Task statement:
Exact copies of all the entries are required, and no pictures should appear in them.

[Data extracted from a collection]
========
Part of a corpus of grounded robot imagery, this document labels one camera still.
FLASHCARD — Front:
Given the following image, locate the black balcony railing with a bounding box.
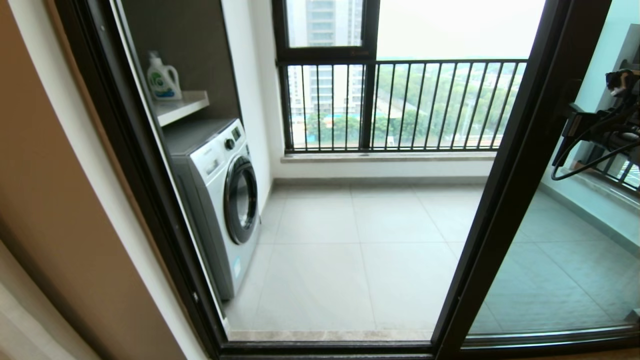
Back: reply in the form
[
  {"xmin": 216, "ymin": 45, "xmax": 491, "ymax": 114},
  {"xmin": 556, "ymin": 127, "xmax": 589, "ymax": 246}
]
[
  {"xmin": 590, "ymin": 149, "xmax": 640, "ymax": 195},
  {"xmin": 277, "ymin": 58, "xmax": 530, "ymax": 153}
]

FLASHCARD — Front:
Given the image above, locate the stone window sill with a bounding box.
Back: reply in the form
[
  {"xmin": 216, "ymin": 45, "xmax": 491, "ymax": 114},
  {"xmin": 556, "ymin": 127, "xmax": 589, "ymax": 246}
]
[
  {"xmin": 544, "ymin": 169, "xmax": 640, "ymax": 237},
  {"xmin": 279, "ymin": 151, "xmax": 499, "ymax": 164}
]

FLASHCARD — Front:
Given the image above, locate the dark framed fixed glass panel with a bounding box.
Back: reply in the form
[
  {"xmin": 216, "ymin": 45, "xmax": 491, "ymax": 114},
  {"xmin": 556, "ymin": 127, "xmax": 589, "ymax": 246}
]
[{"xmin": 462, "ymin": 0, "xmax": 640, "ymax": 348}]

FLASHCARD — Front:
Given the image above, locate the white front-load washing machine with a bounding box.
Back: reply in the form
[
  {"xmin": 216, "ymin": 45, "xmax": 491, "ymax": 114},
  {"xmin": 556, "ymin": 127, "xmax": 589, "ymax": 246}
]
[{"xmin": 164, "ymin": 117, "xmax": 262, "ymax": 302}]

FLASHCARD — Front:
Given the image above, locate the dark cabinet niche panel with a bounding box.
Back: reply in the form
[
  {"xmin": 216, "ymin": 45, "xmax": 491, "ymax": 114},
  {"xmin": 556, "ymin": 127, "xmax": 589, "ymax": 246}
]
[{"xmin": 120, "ymin": 0, "xmax": 244, "ymax": 122}]

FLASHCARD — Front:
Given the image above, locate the white detergent bottle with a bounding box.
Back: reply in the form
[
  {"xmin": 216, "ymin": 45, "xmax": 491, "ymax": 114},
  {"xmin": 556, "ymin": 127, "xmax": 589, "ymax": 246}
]
[{"xmin": 145, "ymin": 49, "xmax": 183, "ymax": 101}]

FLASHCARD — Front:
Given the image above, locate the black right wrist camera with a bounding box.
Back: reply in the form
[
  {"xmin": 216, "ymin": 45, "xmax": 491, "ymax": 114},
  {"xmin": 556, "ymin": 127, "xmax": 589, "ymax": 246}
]
[{"xmin": 604, "ymin": 67, "xmax": 640, "ymax": 114}]

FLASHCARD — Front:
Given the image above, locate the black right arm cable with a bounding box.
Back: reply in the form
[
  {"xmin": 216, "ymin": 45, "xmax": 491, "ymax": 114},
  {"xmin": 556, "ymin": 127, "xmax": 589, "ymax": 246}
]
[{"xmin": 551, "ymin": 112, "xmax": 640, "ymax": 182}]

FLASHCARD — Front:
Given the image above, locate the dark balcony window frame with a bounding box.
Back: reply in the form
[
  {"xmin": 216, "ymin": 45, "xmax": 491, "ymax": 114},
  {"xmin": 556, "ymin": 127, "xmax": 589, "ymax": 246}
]
[{"xmin": 272, "ymin": 0, "xmax": 382, "ymax": 153}]

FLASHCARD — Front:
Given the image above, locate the white wall shelf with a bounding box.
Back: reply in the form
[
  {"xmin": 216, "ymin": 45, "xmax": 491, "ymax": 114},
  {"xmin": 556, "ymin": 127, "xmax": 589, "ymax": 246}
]
[{"xmin": 153, "ymin": 89, "xmax": 211, "ymax": 126}]
========
Finished exercise:
Part of a corpus of grounded robot imagery, this document labels one camera still.
FLASHCARD — Front:
Given the following image, locate the black balcony railing with a bounding box.
Back: reply in the form
[
  {"xmin": 216, "ymin": 45, "xmax": 491, "ymax": 114},
  {"xmin": 556, "ymin": 127, "xmax": 589, "ymax": 246}
]
[
  {"xmin": 590, "ymin": 149, "xmax": 640, "ymax": 195},
  {"xmin": 277, "ymin": 58, "xmax": 530, "ymax": 153}
]

FLASHCARD — Front:
Given the image above, locate the stone window sill with a bounding box.
Back: reply in the form
[
  {"xmin": 216, "ymin": 45, "xmax": 491, "ymax": 114},
  {"xmin": 556, "ymin": 127, "xmax": 589, "ymax": 246}
]
[
  {"xmin": 544, "ymin": 169, "xmax": 640, "ymax": 237},
  {"xmin": 279, "ymin": 151, "xmax": 499, "ymax": 164}
]

FLASHCARD — Front:
Given the image above, locate the dark framed fixed glass panel with a bounding box.
Back: reply in the form
[
  {"xmin": 216, "ymin": 45, "xmax": 491, "ymax": 114},
  {"xmin": 556, "ymin": 127, "xmax": 589, "ymax": 246}
]
[{"xmin": 462, "ymin": 0, "xmax": 640, "ymax": 348}]

FLASHCARD — Front:
Given the image above, locate the white front-load washing machine with a bounding box.
Back: reply in the form
[
  {"xmin": 216, "ymin": 45, "xmax": 491, "ymax": 114},
  {"xmin": 556, "ymin": 127, "xmax": 589, "ymax": 246}
]
[{"xmin": 164, "ymin": 117, "xmax": 262, "ymax": 302}]

FLASHCARD — Front:
Given the image above, locate the dark cabinet niche panel with a bounding box.
Back: reply in the form
[
  {"xmin": 216, "ymin": 45, "xmax": 491, "ymax": 114},
  {"xmin": 556, "ymin": 127, "xmax": 589, "ymax": 246}
]
[{"xmin": 120, "ymin": 0, "xmax": 244, "ymax": 122}]

FLASHCARD — Front:
Given the image above, locate the white detergent bottle with a bounding box.
Back: reply in the form
[
  {"xmin": 216, "ymin": 45, "xmax": 491, "ymax": 114},
  {"xmin": 556, "ymin": 127, "xmax": 589, "ymax": 246}
]
[{"xmin": 145, "ymin": 49, "xmax": 183, "ymax": 101}]

FLASHCARD — Front:
Given the image above, locate the black right wrist camera with a bounding box.
Back: reply in the form
[
  {"xmin": 216, "ymin": 45, "xmax": 491, "ymax": 114},
  {"xmin": 556, "ymin": 127, "xmax": 589, "ymax": 246}
]
[{"xmin": 604, "ymin": 67, "xmax": 640, "ymax": 114}]

FLASHCARD — Front:
Given the image above, locate the black right arm cable with a bounding box.
Back: reply in the form
[
  {"xmin": 216, "ymin": 45, "xmax": 491, "ymax": 114},
  {"xmin": 556, "ymin": 127, "xmax": 589, "ymax": 246}
]
[{"xmin": 551, "ymin": 112, "xmax": 640, "ymax": 182}]

FLASHCARD — Front:
Given the image above, locate the dark balcony window frame with a bounding box.
Back: reply in the form
[
  {"xmin": 216, "ymin": 45, "xmax": 491, "ymax": 114},
  {"xmin": 556, "ymin": 127, "xmax": 589, "ymax": 246}
]
[{"xmin": 272, "ymin": 0, "xmax": 382, "ymax": 153}]

FLASHCARD — Front:
Given the image above, locate the white wall shelf with a bounding box.
Back: reply in the form
[
  {"xmin": 216, "ymin": 45, "xmax": 491, "ymax": 114},
  {"xmin": 556, "ymin": 127, "xmax": 589, "ymax": 246}
]
[{"xmin": 153, "ymin": 89, "xmax": 211, "ymax": 126}]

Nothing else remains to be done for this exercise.